Moving Recipients Into the Workforce and Ending Welfare Dependency
The 1996 Welfare Reform Law – a combination of the Earned Income Tax Credit and new welfare rules – brought about the welfare revolution. Previously, only the nonworking poor had received cash assistance, but the money often wasn’t enough to live on and many recipients had held jobs they didn’t report. Under the new law, the poor are expected to work, and when they do, they receive a supplement to their wages – the earned income tax credit – that is 100 percent federally financed and more substantial than welfare in some states ever provided. In other words, the poor can now do exactly what the old system prohibited: work and receive additional public support to get them out of poverty. What is missing, besides stability of employment, is chiefly health insurance and child care for working mothers in low-pay jobs. The reforms are viewed as necessary and successful but incomplete. In the first four years (during the high prosperity) of 1996-2000, welfare rolls dropped by 60%, while the numbers of Americans in poverty also fell. But numbers in poverty have increased every year since 2000, while welfare rolls and median family incomes have fallen. Welfare rolls have remained stagnant, which is an excellent sign to experts – no resurgence in welfare.

Hunger In America

Stratification in the World

World Systems Theory (Immanuel Wallerstein)

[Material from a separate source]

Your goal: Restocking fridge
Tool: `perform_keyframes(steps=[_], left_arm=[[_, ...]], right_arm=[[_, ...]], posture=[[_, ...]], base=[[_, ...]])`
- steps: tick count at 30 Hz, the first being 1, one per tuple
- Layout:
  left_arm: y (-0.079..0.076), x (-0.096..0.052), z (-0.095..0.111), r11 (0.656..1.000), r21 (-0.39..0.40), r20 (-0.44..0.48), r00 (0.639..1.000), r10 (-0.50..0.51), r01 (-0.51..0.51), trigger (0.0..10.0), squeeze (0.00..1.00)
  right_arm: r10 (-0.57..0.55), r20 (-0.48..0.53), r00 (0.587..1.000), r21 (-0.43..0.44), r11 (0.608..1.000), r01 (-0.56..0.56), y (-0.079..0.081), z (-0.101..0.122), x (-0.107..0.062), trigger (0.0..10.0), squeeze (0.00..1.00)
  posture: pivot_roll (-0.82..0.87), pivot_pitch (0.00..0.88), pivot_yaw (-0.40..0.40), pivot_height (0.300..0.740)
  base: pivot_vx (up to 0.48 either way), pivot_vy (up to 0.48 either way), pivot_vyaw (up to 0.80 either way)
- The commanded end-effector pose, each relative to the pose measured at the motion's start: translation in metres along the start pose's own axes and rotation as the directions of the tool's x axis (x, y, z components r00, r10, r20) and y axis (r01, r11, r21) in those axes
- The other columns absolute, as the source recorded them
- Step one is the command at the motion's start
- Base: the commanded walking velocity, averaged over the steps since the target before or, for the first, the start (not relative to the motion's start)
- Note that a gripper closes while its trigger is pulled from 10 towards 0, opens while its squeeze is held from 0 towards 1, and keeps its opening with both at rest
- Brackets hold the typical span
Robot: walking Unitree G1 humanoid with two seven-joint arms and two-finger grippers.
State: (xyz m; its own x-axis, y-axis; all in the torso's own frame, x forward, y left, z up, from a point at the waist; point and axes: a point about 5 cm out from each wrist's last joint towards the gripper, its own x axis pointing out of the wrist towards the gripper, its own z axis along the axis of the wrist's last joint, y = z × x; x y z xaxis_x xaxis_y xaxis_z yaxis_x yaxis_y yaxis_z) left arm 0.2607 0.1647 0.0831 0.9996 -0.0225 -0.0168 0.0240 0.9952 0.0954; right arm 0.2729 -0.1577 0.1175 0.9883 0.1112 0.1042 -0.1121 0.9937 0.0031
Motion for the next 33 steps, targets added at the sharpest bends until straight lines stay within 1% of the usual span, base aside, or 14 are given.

Core Countries – Certain industrialized nations (among them the United States, Japan, and Germany) and their global corporations dominate economic & political relationships with other countries, control and consume the vast majority of resources.

Semi-Peripheral Countries – Certain typically semi-industrial nations (such as South Korea, Ireland, and Israel) have marginal economic status.

Peripheral Countries – They are poor developing countries in Asia, Africa, and South America. They are routinely exploited by Core Countries and their corporations.

Dependency Theory – even as developing countries make economic gains, they remain weak & subservient to Core Countries and corporations in an increasingly intertwined global economy.

Globalization – the worldwide integration of government policies, cultures, social movements, and financial networks through trade and the exchange of ideas.

It is a natural result of advances in communications technology, particularly the Internet and satellite transmission of the mass media.

It allows multinational corporations to expand unchecked. Outsourcing of higher wage jobs from Core to Semi-Peripheral countries is an example.

Multinational Corporations – commercial organizations that are headquartered in one country but do business throughout the world

“Global Factories” – factories throughout the developing world (many in Peripheral countries) that are run by multinational corporations

What Holds Some Semi-Peripheral & Peripheral
Countries Back From Advancement?

1. Core values, including work ethic
2. Technology resources
3. Natural resources
4. Climate, other environmental hindrances
5. Acceptance of their economic reality
6. Religious beliefs, interventions
7. War or civil discord
8. Wealth and poverty, starvation and famine
9. Health care needs
10. Education and literacy
11. Energy consumption, availability
12. AIDS, other diseases
13. Frustration > Anger > Aggression > Violence


“Clothes make the poor invisible...America has the
Best-dressed poverty the world has ever seen.”